▶ **ASSIGNMENT**
Word for word, transcribe the data below from the line with "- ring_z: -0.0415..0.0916" to the line with "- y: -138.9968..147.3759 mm", keeping both of those lines.

(Beginning of INFORMATION PROVIDED)

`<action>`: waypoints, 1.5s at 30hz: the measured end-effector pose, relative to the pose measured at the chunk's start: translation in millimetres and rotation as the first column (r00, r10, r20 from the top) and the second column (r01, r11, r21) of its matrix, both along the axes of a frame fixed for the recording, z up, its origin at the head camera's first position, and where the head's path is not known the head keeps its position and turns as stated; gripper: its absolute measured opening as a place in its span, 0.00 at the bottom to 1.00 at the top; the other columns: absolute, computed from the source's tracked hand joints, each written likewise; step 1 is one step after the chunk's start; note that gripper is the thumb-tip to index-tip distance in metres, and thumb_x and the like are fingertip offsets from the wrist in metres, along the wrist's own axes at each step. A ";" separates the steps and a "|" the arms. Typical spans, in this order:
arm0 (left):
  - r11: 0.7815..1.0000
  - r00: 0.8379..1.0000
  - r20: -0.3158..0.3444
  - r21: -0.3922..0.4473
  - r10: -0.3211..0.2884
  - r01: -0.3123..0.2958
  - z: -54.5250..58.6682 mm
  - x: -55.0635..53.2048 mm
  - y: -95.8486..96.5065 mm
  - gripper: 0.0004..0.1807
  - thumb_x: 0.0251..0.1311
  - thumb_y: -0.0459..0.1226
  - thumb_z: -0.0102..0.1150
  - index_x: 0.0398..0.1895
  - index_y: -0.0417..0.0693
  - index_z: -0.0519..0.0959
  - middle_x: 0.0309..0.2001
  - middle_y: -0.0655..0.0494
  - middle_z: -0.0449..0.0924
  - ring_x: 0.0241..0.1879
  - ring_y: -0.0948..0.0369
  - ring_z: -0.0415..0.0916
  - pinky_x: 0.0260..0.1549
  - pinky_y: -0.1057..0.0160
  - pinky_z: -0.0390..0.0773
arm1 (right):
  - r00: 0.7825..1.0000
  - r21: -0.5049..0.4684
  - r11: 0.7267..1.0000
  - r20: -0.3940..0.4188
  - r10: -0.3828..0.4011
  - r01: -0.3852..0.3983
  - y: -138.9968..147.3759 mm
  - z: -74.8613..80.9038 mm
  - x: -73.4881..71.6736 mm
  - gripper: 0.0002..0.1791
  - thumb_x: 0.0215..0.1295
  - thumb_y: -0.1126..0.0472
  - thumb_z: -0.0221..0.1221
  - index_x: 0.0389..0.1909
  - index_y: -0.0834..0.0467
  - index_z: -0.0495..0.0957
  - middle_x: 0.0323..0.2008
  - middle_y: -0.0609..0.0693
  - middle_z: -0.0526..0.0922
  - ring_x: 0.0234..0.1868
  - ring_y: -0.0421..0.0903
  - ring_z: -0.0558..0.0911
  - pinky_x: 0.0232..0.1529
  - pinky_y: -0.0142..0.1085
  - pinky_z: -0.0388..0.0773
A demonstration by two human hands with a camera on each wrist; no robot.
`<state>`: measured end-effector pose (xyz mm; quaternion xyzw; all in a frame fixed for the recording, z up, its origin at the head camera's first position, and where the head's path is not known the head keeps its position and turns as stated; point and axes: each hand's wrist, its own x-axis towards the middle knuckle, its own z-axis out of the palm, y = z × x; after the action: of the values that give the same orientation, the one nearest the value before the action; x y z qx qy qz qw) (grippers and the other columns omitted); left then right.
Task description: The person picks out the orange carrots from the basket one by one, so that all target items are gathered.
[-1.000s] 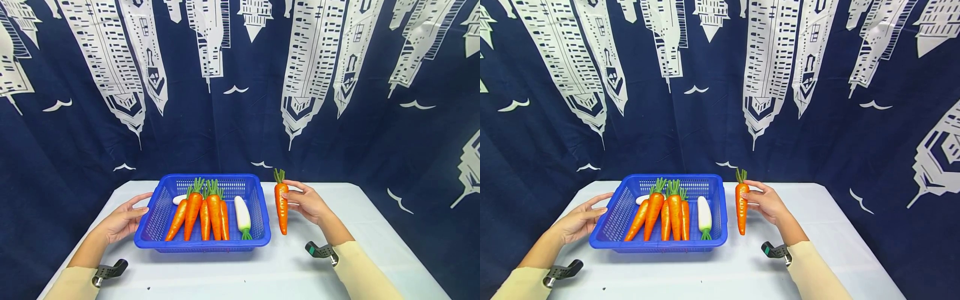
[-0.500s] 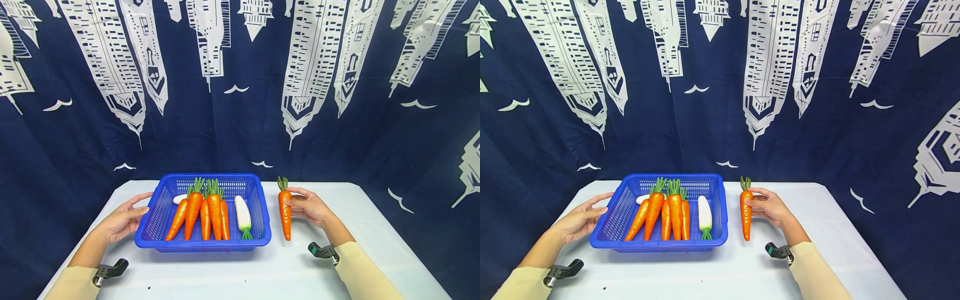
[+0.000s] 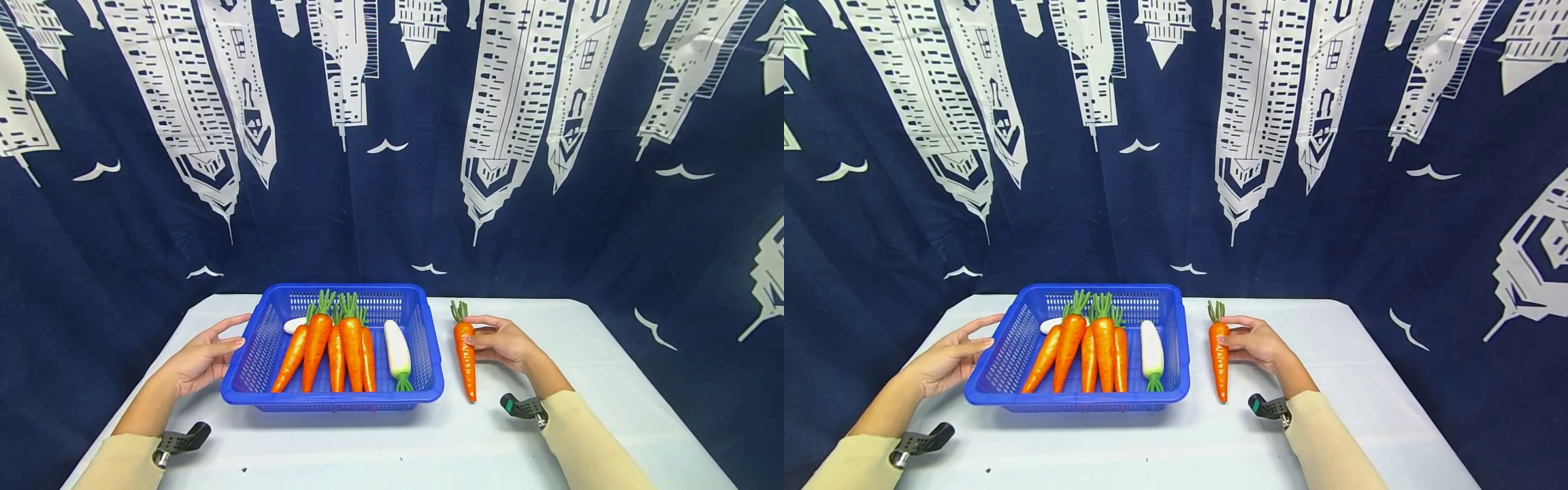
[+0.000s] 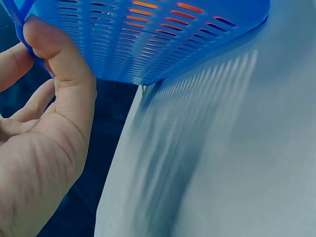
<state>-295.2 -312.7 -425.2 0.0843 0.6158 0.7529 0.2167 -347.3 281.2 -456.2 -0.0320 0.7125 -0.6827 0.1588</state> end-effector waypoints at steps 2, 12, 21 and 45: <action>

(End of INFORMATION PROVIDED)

▶ **EXERCISE ANSWER**
  - ring_z: -0.0415..0.0916
  - pinky_x: 0.0260..0.1549
  - pinky_y: -0.1057..0.0160
  - pinky_z: -0.0390..0.0773
arm1 (right):
  - r00: 0.7825..1.0000
  - r21: -0.5049..0.4684
  - r11: 0.7267..1.0000
  - r20: -0.3940..0.4188
  - r10: -0.3828..0.4011
  - r01: -0.3852..0.3983
  - y: -138.9968..147.3759 mm

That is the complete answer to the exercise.